[Exercise description] Find and copy each line of the data that includes "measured".

[Data block]
┌──
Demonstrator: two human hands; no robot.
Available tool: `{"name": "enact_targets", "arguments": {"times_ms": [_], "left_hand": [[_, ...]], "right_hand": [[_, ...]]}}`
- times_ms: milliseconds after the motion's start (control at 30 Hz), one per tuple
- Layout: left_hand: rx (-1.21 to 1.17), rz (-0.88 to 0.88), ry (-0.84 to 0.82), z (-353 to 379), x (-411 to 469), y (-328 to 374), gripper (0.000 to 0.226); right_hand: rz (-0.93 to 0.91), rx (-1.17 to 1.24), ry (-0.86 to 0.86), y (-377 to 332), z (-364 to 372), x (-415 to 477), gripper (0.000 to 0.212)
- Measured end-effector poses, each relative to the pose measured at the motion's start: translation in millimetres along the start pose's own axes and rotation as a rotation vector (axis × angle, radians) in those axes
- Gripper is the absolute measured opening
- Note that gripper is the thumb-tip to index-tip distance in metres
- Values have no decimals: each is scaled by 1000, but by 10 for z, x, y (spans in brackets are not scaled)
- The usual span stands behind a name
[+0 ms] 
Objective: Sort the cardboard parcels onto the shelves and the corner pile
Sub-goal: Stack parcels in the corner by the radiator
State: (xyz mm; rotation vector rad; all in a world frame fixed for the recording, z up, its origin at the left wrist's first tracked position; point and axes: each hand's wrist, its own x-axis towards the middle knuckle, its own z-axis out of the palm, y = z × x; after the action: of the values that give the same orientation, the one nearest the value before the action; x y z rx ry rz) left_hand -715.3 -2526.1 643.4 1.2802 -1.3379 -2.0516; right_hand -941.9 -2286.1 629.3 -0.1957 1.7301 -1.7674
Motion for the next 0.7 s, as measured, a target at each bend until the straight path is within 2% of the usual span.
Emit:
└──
[Solution below]
- Measured end-effector poses, each relative to the pose measured at the motion's start: translation in millimetres along the start pose's own axes and rotation as a rotation vector (axis × angle, radians) in those axes
- Gripper is the absolute measured opening
Motion for the next 0.7 s, as measured, a target at each bend until the straight path is within 2% of the usual span.

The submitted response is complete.